Back to all Insights

The Movement is Happening: 60 Minutes and More

This post is part of The Catalyst newsletter series. Subscribe here for future resources.

Last Sunday, CHT Co-Founder Tristan Harris and author and social psychologist Jonathan Haidt appeared on CBS’s 60 Minutes to discuss how social media’s engagement-based business model rewards polarization and undermines basic democratic functioning:

The episode aired on the cusp of a U.S. election season where public trust in government has reached historical lows while election disinformation, political violence, and partisanship have been at an all-time high. Across the political spectrum, people are asking why it feels like our democracy is breaking.

The 60 Minutes episode pulls back the curtain to answer this question. It reveals how decades of perverse incentives and design choices by social media platforms have encouraged outrage, polarization, and reflexive suspicion at the expense of democracy. It also discussed solutions (more on this below), including highlighting our Foundations of Humane Technology course as an action people can take.

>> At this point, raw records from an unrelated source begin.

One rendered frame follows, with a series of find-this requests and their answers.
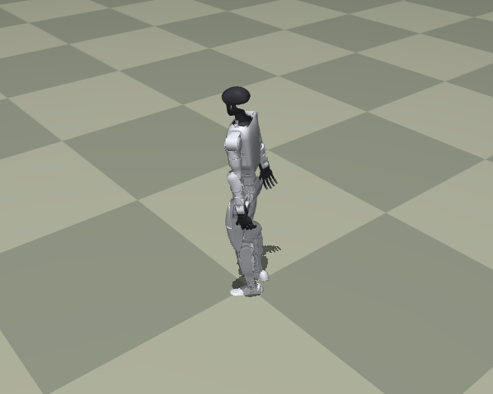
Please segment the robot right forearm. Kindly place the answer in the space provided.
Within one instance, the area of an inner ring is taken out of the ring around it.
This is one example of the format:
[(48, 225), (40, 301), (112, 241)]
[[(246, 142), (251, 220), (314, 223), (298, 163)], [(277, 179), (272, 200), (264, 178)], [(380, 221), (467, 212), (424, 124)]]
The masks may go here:
[(260, 144), (260, 165), (262, 169), (269, 166), (268, 157), (265, 155), (265, 146), (263, 140), (261, 141)]

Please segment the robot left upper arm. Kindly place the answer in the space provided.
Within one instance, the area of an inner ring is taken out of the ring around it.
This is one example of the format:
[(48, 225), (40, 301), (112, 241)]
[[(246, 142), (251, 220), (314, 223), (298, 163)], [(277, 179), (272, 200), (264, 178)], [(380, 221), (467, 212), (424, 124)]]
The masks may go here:
[[(224, 141), (224, 148), (228, 155), (228, 164), (232, 168), (228, 172), (228, 176), (235, 174), (238, 176), (239, 180), (242, 179), (242, 161), (241, 161), (241, 149), (242, 149), (242, 139), (240, 132), (231, 132)], [(227, 176), (227, 181), (228, 181)]]

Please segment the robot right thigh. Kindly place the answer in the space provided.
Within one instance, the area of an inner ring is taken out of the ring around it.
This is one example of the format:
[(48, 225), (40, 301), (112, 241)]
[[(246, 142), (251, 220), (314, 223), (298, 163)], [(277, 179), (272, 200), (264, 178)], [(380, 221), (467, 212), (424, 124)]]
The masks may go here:
[[(263, 181), (260, 180), (260, 191), (262, 189), (262, 186), (263, 186)], [(253, 221), (254, 214), (256, 211), (256, 203), (257, 203), (256, 201), (257, 201), (257, 198), (251, 202), (251, 207), (250, 207), (249, 213), (247, 214), (247, 216), (250, 217), (250, 219), (252, 220), (252, 223), (254, 224), (254, 226), (256, 225), (256, 228), (253, 228), (251, 230), (250, 229), (244, 230), (245, 235), (251, 239), (258, 237), (258, 235), (260, 234), (260, 226), (256, 222)]]

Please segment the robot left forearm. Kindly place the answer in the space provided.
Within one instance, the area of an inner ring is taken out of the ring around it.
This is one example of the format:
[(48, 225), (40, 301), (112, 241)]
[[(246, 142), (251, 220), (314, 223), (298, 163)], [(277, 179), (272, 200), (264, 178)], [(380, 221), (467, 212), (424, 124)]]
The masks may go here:
[(234, 205), (236, 207), (237, 214), (245, 214), (244, 206), (246, 205), (246, 199), (244, 197), (244, 185), (240, 182), (239, 178), (235, 174), (228, 176), (228, 183), (233, 193)]

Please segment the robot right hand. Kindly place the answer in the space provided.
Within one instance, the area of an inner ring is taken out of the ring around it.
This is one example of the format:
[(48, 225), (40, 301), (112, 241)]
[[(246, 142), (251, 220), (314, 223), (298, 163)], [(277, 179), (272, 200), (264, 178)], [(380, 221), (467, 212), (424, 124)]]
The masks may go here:
[(270, 165), (269, 165), (268, 167), (266, 167), (266, 168), (262, 169), (261, 165), (259, 164), (259, 168), (260, 168), (260, 176), (259, 176), (259, 178), (260, 178), (260, 180), (261, 180), (261, 178), (262, 178), (263, 184), (264, 184), (264, 186), (265, 186), (265, 188), (266, 188), (267, 190), (268, 190), (268, 188), (267, 188), (267, 186), (266, 186), (266, 184), (265, 184), (265, 181), (267, 182), (267, 184), (268, 184), (269, 188), (271, 189), (271, 186), (270, 186), (270, 184), (269, 184), (268, 178), (269, 178), (270, 183), (272, 184), (272, 186), (274, 186), (274, 183), (272, 182), (272, 180), (271, 180), (271, 177), (270, 177), (270, 176), (272, 176), (272, 178), (273, 178), (273, 180), (275, 181), (275, 183), (276, 183), (276, 184), (278, 184), (278, 182), (277, 182), (277, 181), (275, 180), (275, 178), (274, 178), (274, 175), (272, 174), (272, 171), (271, 171), (271, 169), (270, 169)]

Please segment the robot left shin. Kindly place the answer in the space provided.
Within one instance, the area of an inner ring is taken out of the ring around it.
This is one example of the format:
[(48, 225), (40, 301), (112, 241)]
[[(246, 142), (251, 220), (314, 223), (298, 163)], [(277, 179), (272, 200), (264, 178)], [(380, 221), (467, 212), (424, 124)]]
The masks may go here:
[[(239, 267), (247, 282), (248, 289), (254, 289), (256, 287), (254, 280), (254, 271), (256, 270), (256, 267), (253, 256), (253, 249), (249, 245), (244, 245), (239, 251), (239, 254), (236, 250), (235, 252)], [(251, 288), (249, 286), (251, 286)]]

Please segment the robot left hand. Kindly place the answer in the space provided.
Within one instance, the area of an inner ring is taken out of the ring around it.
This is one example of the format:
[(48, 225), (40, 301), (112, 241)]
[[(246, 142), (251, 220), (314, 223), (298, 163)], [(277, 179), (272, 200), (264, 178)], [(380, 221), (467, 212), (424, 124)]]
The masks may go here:
[(251, 230), (253, 228), (256, 228), (256, 225), (254, 226), (250, 217), (247, 216), (248, 211), (247, 211), (246, 205), (244, 206), (244, 210), (245, 210), (245, 214), (237, 214), (236, 225), (240, 224), (242, 230), (244, 230), (244, 229), (246, 229), (246, 230), (250, 229)]

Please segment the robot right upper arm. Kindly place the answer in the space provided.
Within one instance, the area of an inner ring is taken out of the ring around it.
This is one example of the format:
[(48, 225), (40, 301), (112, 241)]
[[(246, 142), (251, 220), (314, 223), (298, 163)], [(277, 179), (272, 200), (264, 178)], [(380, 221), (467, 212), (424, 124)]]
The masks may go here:
[[(257, 113), (257, 111), (246, 111), (246, 113), (251, 113), (252, 115), (254, 115), (256, 117), (257, 122), (258, 122), (258, 113)], [(259, 124), (258, 124), (258, 128), (259, 128)], [(261, 144), (262, 139), (261, 139), (261, 134), (260, 134), (260, 128), (259, 128), (259, 137), (260, 137), (260, 144)]]

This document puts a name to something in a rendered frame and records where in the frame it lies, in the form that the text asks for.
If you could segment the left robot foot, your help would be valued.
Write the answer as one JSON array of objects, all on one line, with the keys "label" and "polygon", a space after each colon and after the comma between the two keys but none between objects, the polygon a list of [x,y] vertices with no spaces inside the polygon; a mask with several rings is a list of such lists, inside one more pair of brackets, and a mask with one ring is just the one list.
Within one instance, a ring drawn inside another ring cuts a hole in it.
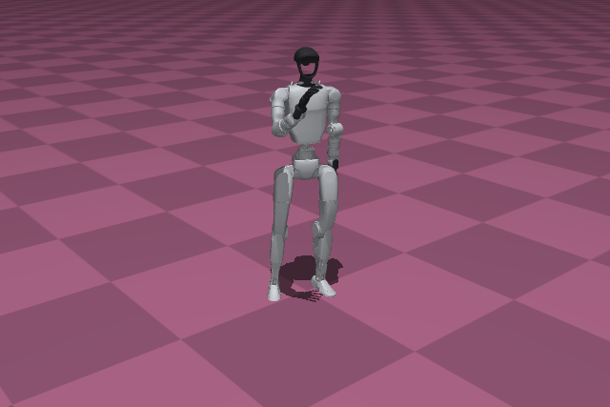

The Movement Goes Mainstream

60 Minutes has played a key role in the movement for humane technology. The first time Tristan Harris was on 60 Minutes with Anderson Cooper in 2017, he popularized the idea of “persuasive technology,” the “attention economy,” and “the race to the bottom of the brain stem” between social media companies. That interview catalyzed a new global conversation, the founding of CHT, and laid the groundwork for The Social Dilemma documentary.

Five years later, 60 Minutes’ is now connecting social media’s business model to polarization and democratic decline for nearly 11 million live viewers. Just as it did in 2017, we hope this 60 Minutes segment establishes new mainstream recognition of how social media affects democracy.

We reflect on the 60 Minutes episode, including why it matters even if you're not on social media, in a special follow-up podcast.

How We’re Strengthening the Movement

We’ve been hard at work to build momentum for solutions:

  1. We helped launch the Council for Responsible Social Media, which brings together bipartisan technology, government, and national security experts to develop smart, practical policy solutions. The group includes Dick Gephardt (former U.S. Rep), Kerry Healey (former Lt. Gov.), Facebook whistleblower Frances Haugen, Dr. Danielle Allen, and Fairplay for Kids CEO Josh Golin, among 30+ others.
  2. We coordinated with the Nantucket Project to activate global leaders around the “Social Media Emergency” in a 4-day convening. From US Surgeon General Vivek Murthy to actor and advocate Joseph Gordin Levitt, leaders in finance, business, legislation, national security, public health, and media came together in a multi-stakeholder convening.
  3. We worked behind the scenes to pass the California Age Appropriate Design Code. The groundbreaking bill requires that social media platforms change the design of their products to prioritize kids’ best interest over profits – a change that we’ve been asking for since our inception.

How You Can Strengthen the Movement

Conversations and platforms like 60 Minutes signal the growing movement. But all of us drive the movement, too. We’ve included some key actions that everyone can support below:

  • Join one of our upcoming events or register for our course to learn how to design and develop technology that strengthens democracy.
  • Support banning political advertising on social media platforms to limit disinformation, violence, extremism, and paid election interference.
  • Advocate for open primaries so that candidates on either side are not out-competing each other with more extreme positions.
  • Institute ranked-choice voting to eliminate two-party duopolies by allowing third parties to run without wasted or strategic votes.
  • Endorse technology that strengthens democracies rather than weakens them. Learn more about what Taiwan, Estonia, and others are doing to use technology for the common good.

We’d deeply appreciate it if you could forward this email to your network to grow the movement. If you are interested in learning more about how social media threatens democratic functioning, please visit our new landing page for more information.


WHAT WE'RE READING, LISTENING TO, & WATCHING

  • The Strengthening Democracy Challenge was a crowd-sourced project by researchers aiming to find solutions to the current-day political divide. Civic Health Project highlights some of the most successful approaches from the challenge which encourage Americans to choose democracy over party:
  • ~Make the threat of democratic collapse in America tangible by sharing real-world examples such as what's happening in Venezuela.
  • ~Correcting perception gaps by sharing data that shows we’re much more aligned than we think.
  • ~Reduce partisan animosity by sharing positive interactions between people with ideological differences.

    The Challenge grant program is offering awards of up to $50,000 to teams that will implement, scale, and measure these real-world interventions. Grant applications are due Fri, Jan 13, 2023.

  • CHT Co-Founder Randima (Randy) Fernando joined the Mind and Life Podcast to discuss technology from a mindfulness perspective: challenges we face, common myths, how technology can be more humane, and much more.